But he was a modest creature then, and he did not suppose that he could ever presume so high; and in his simplicity he did not even notice that she was unattached, that the lads of the village were either clustered round the girls with bad reputations or chained to their public loves. He climbed back into the bus for the next long lap, melancholy and low in his spirits.
The blazing dusty miles went by; his head ached from too much wine; Fifine still read the names of all the villages they passed and all the shops, but with declining zeal. Apart from the reviving burst of jollity at the necessary halts it was a party chastened by the heat, best clothes, holiday wine and food and fatigue, that trundled over the jolting landscape of bare rocks, rosemary and scrubby trees that separates the Languedoc from the Roussillon, and so down the hilly roads to the sea.
He had once heard that the great object of travelling was to see the shores of the Mediterranean, and he had formed some vague notion of a liquid pearl; but as he staggered out of the suffocating bus into the pitiless glare of three o’clock it seemed to him that these sterile shores were commonplace indeed. The hot wind blew eddies of dust and paper along the beach; the shallow, waveless water, all flattened by the wind, had no grandeur, magnitude or shape. This corner of the village was organised for the exploitation of trippers, and strong inimical women shook paper hats, pea-nuts, dying-pig balloons: the traders, a little more in touch with the world than the peasants, were anxious, uneasy and obscurely hostile.

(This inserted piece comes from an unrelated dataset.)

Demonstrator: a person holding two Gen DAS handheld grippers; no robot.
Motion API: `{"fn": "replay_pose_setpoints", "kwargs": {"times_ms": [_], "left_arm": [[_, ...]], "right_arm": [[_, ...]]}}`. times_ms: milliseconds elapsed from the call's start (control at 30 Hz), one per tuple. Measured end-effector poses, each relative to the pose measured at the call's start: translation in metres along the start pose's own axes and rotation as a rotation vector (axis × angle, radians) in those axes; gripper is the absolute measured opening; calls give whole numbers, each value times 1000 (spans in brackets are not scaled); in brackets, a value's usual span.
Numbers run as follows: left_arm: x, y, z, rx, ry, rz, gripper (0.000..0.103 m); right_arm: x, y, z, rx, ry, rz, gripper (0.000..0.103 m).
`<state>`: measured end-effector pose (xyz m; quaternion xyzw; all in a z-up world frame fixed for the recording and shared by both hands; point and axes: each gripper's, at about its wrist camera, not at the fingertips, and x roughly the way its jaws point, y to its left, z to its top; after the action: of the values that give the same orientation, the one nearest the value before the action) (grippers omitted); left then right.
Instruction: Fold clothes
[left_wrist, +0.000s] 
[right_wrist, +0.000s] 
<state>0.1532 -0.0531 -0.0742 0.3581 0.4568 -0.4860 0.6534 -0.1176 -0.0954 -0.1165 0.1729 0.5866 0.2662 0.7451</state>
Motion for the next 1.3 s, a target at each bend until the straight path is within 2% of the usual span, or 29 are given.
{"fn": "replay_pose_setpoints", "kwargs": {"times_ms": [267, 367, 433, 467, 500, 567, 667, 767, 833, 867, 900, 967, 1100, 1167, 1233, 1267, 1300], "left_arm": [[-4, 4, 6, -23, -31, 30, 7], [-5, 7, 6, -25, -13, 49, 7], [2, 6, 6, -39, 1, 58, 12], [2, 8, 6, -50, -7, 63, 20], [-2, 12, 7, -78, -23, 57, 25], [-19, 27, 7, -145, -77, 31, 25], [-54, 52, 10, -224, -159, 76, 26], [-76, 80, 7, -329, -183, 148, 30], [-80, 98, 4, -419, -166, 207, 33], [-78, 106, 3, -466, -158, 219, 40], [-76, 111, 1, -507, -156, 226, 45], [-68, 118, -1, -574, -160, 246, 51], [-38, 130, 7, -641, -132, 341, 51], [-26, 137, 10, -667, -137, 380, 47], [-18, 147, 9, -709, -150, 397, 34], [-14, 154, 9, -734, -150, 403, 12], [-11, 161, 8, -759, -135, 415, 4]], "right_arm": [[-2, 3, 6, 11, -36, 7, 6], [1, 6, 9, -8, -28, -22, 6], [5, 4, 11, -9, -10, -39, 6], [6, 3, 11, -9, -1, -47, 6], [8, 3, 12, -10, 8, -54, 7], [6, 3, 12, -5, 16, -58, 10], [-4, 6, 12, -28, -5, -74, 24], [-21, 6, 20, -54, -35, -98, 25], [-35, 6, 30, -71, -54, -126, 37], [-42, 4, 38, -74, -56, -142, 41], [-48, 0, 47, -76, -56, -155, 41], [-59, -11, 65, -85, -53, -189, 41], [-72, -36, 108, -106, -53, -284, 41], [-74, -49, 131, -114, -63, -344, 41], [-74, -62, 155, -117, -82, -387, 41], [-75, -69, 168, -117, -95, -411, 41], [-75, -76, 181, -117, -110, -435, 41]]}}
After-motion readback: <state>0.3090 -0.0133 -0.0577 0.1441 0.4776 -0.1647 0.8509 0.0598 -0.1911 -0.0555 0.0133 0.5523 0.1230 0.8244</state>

The village stood on a rocky bay, with a huge castle jutting out into the middle, and a path led round underneath this castle to a farther beach and farther rocks; Fifine and most of the elders stayed to paddle their tormented feet in the nearest water, but she urged him to go with the others – to enjoy himself, to profit by the occasion; he was only young once. The rest of the bus-load hurried along this path to join the other trippers (three other buses had already arrived) in their search for crabs, winkles, mussels, anything living within reach of the shore or among the pools; the curé had brought a rod, but the others contented themselves with throwing stones at the gulls and the uncomplicated murder of what few moving creatures the holiday had left up to this time – someone found a small octopus.
Most of the recesses in the baking rock were filled with excrement; the shallow waters of the bay were covered with the débris of many picnics. Children howled on the dirty pebbles of the beach, and their parents, exasperated by heat, tiredness and holiday, bullied them with automatic threats; old women stood shin-deep in the water and comic groups changed hats to be photographed; soldiers in the castle shrieked and whistled, and knots of plain girls all clinging together with their shoulders hunched, shrieked back in a state of sweating excitement. The wind had no freshness, and it was filled with dust. He saw Mireille quite suddenly, walking back to the bus alone: she did not repulse his tentative, easily-retracted smile – there was nothing haughty or unkind about Mireille.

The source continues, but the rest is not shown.